TASK GOAL:
Count the lines below containing "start"; state the number only.
::: AVAILABLE DATA
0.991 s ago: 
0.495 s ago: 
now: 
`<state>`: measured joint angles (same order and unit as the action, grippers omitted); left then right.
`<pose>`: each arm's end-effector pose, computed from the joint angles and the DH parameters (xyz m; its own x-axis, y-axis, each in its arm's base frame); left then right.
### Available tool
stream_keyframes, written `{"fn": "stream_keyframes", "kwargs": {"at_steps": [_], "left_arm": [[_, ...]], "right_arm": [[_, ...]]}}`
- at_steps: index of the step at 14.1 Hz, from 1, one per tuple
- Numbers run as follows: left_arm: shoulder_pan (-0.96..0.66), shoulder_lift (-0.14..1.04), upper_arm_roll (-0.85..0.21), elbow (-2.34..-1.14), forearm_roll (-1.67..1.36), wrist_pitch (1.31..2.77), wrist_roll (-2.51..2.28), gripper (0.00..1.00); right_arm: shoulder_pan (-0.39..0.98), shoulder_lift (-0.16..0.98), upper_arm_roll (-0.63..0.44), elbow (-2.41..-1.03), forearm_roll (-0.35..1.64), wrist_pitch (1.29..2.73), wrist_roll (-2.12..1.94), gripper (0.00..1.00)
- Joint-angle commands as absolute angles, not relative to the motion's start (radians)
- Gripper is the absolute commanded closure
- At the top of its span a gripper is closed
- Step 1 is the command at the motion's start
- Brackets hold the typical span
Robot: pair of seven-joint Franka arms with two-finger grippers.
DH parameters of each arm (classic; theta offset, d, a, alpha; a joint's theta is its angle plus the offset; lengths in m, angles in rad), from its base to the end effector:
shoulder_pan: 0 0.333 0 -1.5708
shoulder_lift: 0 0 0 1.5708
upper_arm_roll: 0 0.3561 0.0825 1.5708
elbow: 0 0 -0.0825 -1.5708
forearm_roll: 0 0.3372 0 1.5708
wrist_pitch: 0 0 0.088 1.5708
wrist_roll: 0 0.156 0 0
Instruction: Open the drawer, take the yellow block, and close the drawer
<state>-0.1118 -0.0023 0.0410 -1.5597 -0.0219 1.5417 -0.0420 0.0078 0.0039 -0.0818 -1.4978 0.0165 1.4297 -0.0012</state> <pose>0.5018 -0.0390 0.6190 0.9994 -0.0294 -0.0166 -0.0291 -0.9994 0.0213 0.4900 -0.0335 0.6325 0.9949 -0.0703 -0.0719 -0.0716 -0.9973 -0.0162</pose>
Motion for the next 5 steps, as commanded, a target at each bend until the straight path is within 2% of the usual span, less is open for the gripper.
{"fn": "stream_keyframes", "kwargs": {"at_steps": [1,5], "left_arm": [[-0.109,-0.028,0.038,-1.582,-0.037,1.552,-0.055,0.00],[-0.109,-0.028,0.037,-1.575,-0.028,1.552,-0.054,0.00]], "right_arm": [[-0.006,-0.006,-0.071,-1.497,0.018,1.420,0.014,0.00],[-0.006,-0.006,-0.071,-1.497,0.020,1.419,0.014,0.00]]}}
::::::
OUTPUT FOR THIS TASK:
2